** Supplied material **
----------------
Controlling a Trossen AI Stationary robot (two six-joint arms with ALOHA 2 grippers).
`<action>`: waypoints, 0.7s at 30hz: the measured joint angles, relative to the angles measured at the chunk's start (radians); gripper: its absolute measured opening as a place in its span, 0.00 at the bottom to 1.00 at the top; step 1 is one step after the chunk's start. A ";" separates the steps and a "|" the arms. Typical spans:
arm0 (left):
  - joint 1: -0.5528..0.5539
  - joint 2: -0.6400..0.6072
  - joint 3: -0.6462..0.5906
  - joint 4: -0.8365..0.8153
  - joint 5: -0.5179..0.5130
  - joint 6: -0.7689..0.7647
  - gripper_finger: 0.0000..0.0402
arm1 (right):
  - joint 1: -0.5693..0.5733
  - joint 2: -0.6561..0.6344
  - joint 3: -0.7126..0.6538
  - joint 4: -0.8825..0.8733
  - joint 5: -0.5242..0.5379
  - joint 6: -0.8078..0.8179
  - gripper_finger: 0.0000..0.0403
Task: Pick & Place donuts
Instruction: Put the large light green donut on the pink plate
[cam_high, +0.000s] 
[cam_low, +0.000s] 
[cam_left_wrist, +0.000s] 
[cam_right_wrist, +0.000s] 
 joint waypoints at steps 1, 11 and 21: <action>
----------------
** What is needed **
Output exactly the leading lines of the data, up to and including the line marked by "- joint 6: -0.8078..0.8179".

** Response below **
Controlling a Trossen AI Stationary robot (two six-joint arms with ALOHA 2 grippers).
`<action>`: waypoints, 0.7s at 30hz: the measured joint angles, relative to the angles measured at the chunk's start (radians); gripper: its absolute measured opening as a place in its span, 0.00 at the bottom to 1.00 at the top; step 1 is one step after the chunk's start. A ";" separates the steps and a "|" the arms. Typical spans:
arm0 (left):
  - joint 1: -0.5528..0.5539
  - joint 2: -0.6400..0.6072
  - joint 3: -0.6462..0.5906
  - joint 4: -0.8365..0.8153
  - joint 5: -0.5179..0.5130
  - joint 6: -0.7689..0.7647
  - gripper_finger: 0.0000..0.0402
arm1 (right):
  - joint 1: -0.5693..0.5733
  - joint 2: -0.6561..0.6344
  - joint 3: -0.7126..0.6538
  - joint 4: -0.8825..0.8733
  - joint 5: -0.5242..0.5379
  - joint 6: -0.8078..0.8179

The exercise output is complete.